US-Repräsentantenhaus will Waffengesetz drastisch lockern

Das US-Repräsentantenhaus hat für eine Lockerung des Waffengesetzes gestimmt.
Dürfen Waffen - auch wenn sie verdeckt sind - bald mit ihren Besitzern durch die ganzen USA reisen? © dpa, Erik S. Lesser

Waffengesetz-Beschluss erregt Kritik

Trotz der jüngsten Massaker in den USA - dem Attentat von Las Vegas mit 59 Toten und dem Amoklauf in Texas mit 26 Opfern - hat das Repräsentantenhaus in Washington nun für eine deutliche Lockerung des Waffengesetzes gestimmt. Zukünftig sollen verdeckt getragene Waffen auch über Bundesgrenzen hinweg mitgenommen werden dürfen. Als nächstes liegt der Gesetzentwurf dem Senat vor - dort gilt die Zustimmung als unsicher.

Die Waffenlobby jubelt

"Dieser Beschluss garantiert allen gesetzestreuen Bürgern in unserem großartigen Land sich selbst verteidigen zu können, ohne im Konflikt mit dem Gesetz zu stehen", jubelte Chris W. Cox, Geschäftsführer der mächtigen Waffenlobby NRA. Er nannte die Entscheidung des Repräsentantenhauses eine Zäsur. Bei der Abstimmung in Washington stimmten 231 Abgeordnete dafür, dass verdeckt getragene Waffen künftig auch dort getragen werden dürfen, wo eigentlich schärfere Waffengesetze gelten. Bundesstaaten mit strengeren Gesetzen müssten sich dieser Entscheidung beugen und Waffenscheine aus anderen Staaten ähnlich wie Führerscheine akzeptieren. 198 Abgeordnete im Repräsentantenhaus stimmten gegen den Vorstoß der Republikaner.

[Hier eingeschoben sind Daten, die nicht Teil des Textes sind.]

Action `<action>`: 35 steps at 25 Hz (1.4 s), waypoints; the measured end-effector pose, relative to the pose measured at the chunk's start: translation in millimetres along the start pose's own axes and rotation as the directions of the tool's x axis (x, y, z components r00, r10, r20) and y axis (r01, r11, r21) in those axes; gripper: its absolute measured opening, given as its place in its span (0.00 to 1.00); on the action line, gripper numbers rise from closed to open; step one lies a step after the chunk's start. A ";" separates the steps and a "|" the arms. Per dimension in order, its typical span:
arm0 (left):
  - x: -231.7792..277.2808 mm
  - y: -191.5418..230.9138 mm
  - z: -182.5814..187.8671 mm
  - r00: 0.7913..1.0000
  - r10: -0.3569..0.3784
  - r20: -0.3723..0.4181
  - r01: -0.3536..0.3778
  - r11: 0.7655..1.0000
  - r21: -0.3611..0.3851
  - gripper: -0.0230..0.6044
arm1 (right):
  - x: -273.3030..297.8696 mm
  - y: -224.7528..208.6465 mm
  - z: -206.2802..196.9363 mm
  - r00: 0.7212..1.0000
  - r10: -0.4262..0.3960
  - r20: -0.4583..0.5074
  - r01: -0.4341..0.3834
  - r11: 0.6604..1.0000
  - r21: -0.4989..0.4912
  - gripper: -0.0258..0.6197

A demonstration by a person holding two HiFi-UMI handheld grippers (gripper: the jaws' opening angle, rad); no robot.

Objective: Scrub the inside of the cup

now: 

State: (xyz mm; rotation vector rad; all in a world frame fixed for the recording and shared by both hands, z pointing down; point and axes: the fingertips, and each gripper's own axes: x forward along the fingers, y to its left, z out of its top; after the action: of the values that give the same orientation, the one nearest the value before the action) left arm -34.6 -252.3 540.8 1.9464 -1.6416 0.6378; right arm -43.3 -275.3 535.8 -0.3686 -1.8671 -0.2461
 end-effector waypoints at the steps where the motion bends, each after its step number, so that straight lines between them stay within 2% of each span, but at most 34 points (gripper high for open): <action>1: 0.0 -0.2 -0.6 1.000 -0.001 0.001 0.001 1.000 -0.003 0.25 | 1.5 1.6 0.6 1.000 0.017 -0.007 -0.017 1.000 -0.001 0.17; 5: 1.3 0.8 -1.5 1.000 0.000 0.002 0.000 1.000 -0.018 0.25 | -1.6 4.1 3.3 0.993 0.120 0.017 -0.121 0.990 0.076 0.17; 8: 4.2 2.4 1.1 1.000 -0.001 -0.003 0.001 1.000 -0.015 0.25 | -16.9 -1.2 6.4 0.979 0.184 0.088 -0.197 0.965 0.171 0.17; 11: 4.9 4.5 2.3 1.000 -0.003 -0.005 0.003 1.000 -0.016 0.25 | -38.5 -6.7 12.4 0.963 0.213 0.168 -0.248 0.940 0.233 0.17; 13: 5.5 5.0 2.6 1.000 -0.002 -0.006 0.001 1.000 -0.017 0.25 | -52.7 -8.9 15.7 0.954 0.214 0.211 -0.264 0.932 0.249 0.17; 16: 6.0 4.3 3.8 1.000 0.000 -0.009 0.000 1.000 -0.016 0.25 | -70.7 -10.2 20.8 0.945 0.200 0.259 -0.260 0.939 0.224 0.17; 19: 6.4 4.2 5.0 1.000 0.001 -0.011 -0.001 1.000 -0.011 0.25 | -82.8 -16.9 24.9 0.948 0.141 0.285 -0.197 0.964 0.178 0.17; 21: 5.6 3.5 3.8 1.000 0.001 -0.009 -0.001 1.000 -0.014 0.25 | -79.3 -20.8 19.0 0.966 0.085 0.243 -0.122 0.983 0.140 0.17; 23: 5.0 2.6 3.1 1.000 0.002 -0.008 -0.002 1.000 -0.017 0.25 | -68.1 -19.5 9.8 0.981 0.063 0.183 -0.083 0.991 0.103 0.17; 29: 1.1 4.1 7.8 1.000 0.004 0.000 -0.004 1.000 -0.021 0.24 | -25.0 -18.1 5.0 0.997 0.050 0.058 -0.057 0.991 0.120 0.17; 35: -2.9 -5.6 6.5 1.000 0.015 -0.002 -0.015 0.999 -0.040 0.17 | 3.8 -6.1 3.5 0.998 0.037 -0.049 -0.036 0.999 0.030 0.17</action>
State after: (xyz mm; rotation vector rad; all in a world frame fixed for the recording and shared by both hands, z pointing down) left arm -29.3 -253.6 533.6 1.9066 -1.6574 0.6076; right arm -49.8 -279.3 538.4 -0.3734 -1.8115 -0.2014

Kritiker in den Reihen der Demokraten zeigten sich enttäuscht. "Die Antwort auf Gewalt durch Schusswaffen kann nicht lauten, dass wir mehr Personen befähigen eine Waffen bei sich zu tragen", betonte der demokratische Abgeordnete Jerrold Nadler aus New York. Soll das Gesetz in Kraft treten, brauchen die Republikaner eine Mehrheit im Senat, mindestens acht Demokraten müssten dort für den Entwurf stimmen. Das Recht auf Waffenbesitz ist in den USA seit Jahrzehnten ein Streitthema. Viele Amerikaner sehen es als ihr Recht und eine Stück nationaler Identität an, sich selbst mit Schusswaffen verteidigen zu können. Bei Massakern in Las Vegas und im texanischen Sutherland Springs, sind seit Oktober 85 Menschen ums Leben gekommen.